超音波探傷 UT レベル2 / 4択次の文は、超音波ビームの指向性(指向角)について述べたものである。正しいものはどれか。
非破壊検査(NDT)レベル2 UT過去問の解説。カテゴリ:指向性・ビーム拡がり(指向角)
問題
次の文は、超音波ビームの指向性(指向角)について述べたものである。正しいものはどれか。

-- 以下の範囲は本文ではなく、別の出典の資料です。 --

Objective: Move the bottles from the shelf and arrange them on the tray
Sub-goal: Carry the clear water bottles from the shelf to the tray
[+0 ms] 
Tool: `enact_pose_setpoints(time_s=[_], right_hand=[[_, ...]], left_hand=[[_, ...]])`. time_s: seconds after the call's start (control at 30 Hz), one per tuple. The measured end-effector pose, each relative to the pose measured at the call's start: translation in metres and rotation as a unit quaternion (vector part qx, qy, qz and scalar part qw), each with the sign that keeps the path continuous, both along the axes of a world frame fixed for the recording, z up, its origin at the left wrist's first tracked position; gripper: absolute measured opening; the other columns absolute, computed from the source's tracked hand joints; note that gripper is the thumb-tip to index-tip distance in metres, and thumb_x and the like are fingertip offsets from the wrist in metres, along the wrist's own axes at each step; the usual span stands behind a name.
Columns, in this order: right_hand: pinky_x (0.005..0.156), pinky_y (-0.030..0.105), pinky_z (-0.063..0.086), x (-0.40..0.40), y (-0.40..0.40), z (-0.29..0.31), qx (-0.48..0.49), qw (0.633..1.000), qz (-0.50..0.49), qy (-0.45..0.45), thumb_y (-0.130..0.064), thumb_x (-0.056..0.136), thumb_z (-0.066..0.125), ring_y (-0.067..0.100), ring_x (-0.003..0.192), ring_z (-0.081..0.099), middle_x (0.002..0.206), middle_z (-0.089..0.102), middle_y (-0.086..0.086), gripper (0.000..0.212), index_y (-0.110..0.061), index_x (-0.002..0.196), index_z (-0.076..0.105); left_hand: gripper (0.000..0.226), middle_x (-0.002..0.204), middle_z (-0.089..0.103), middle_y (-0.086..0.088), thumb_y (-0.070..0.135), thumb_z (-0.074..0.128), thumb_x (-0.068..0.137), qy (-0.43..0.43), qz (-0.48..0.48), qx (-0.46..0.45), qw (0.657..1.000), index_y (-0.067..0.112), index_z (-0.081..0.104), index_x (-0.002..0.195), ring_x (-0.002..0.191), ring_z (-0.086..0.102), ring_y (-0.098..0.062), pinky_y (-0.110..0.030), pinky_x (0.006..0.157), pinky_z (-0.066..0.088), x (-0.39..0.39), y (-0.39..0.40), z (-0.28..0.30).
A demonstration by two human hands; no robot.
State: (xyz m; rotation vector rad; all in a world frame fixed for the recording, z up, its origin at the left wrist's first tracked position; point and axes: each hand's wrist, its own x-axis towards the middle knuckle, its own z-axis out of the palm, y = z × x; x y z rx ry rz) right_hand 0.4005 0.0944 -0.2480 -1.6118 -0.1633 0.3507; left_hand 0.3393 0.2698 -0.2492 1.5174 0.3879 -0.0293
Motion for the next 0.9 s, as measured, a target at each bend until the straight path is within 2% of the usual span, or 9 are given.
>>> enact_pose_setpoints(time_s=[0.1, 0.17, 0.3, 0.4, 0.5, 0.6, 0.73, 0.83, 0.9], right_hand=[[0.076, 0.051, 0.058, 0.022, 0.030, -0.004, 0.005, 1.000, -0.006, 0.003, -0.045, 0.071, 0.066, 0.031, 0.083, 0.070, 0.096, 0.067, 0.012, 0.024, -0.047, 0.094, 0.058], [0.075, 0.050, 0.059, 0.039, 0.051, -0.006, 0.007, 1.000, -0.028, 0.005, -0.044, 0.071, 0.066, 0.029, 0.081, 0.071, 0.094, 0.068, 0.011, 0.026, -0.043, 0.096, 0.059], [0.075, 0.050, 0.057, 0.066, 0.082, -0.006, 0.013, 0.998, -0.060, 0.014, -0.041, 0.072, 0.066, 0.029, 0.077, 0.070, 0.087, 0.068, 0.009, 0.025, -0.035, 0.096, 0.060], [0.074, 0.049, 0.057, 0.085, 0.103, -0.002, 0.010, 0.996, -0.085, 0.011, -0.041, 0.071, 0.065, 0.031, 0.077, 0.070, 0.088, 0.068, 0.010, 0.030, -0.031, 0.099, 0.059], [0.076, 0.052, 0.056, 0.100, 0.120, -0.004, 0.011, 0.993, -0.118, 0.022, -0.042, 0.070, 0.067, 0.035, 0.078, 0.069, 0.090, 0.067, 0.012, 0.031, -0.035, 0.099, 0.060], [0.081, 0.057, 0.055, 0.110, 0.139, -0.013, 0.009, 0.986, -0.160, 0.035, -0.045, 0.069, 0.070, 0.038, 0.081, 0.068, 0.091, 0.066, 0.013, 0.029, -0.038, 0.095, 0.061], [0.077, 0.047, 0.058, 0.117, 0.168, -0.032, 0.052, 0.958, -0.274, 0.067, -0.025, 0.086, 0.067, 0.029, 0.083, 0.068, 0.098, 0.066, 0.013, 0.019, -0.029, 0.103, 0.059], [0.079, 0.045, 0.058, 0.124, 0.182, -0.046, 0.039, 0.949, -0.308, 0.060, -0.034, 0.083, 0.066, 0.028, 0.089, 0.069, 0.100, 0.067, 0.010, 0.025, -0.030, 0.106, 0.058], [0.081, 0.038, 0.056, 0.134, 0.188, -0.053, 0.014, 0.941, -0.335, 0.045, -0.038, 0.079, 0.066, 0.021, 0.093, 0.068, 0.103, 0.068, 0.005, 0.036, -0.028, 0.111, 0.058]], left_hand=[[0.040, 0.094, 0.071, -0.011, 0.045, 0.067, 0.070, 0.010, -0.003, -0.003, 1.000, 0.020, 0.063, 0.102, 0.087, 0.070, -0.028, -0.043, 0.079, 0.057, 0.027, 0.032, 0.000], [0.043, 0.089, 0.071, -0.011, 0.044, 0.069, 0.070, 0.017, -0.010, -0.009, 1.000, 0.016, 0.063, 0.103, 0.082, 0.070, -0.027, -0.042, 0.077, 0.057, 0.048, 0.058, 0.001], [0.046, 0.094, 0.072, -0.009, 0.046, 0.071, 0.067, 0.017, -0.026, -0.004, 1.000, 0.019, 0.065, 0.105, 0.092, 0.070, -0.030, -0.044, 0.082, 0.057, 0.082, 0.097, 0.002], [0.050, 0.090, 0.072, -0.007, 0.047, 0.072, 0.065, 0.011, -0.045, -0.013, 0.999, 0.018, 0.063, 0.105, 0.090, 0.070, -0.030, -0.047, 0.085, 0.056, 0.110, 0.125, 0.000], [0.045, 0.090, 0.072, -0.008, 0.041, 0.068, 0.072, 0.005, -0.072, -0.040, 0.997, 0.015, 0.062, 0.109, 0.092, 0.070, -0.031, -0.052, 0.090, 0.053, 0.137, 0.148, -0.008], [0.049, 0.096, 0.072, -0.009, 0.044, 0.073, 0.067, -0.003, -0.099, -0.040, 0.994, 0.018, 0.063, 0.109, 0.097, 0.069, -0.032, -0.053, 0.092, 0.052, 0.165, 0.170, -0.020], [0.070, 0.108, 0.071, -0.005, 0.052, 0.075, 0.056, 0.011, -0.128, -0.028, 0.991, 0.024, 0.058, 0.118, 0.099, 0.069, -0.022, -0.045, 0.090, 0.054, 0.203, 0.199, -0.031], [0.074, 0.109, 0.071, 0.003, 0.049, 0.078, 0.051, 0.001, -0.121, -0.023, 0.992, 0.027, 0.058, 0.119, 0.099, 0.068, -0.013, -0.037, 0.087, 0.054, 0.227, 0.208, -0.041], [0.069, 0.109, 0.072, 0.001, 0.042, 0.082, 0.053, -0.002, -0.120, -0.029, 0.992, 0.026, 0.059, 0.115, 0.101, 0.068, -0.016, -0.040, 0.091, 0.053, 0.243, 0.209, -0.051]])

- 1. 振動子の直径が大きいほど、指向角は大きくなる(ビームが広く拡がる)
- 2. 周波数が高い(波長が短い)ほど、指向角は小さくなり、指向性は鋭くなる
- 3. 指向角は、振動子の直径や周波数には関係なく、常に一定である
- 4. 同一寸法・同一周波数なら、横波振動子の方が縦波振動子より指向性が鈍い
正解
2番
周波数が高い(波長が短い)ほど、指向角は小さくなり、指向性は鋭くなる
解説
① 指向角とビームの拡がり
- ビームは中心軸を頂点に円錐状に拡がる
- その拡がりの半角が指向角θ0(小さいほど鋭い)
- θ0は近似的に、70かける波長わる直径で表せる
② 他の選択肢はなぜ違う
- 1番:直径が大きいほど指向角は小さい=鋭くなる(逆)
- 3番:指向角は直径と波長(周波数)で決まる。一定ではない
- 4番:横波は音速が遅く波長が短い→横波の方が鋭い(逆)
③ 鋭いビームがなぜ有利か
- 大きい直径・高い周波数→指向角が小さく鋭いビーム
- 拡散による損失が小さく、遠くまで届きやすい
- きずの方向・位置を絞り込みやすい(ただし近距離音場は伸びる)
まとめ
指向角θ0≒70×λ/D=70×c/(f・D) 直径大・周波数高(波長短)ほど指向性は鋭い
関連規格:JIS Z 2300(非破壊試験用語:指向角・指向性)ほか。指向角の近似式 θ0≒70λ/D。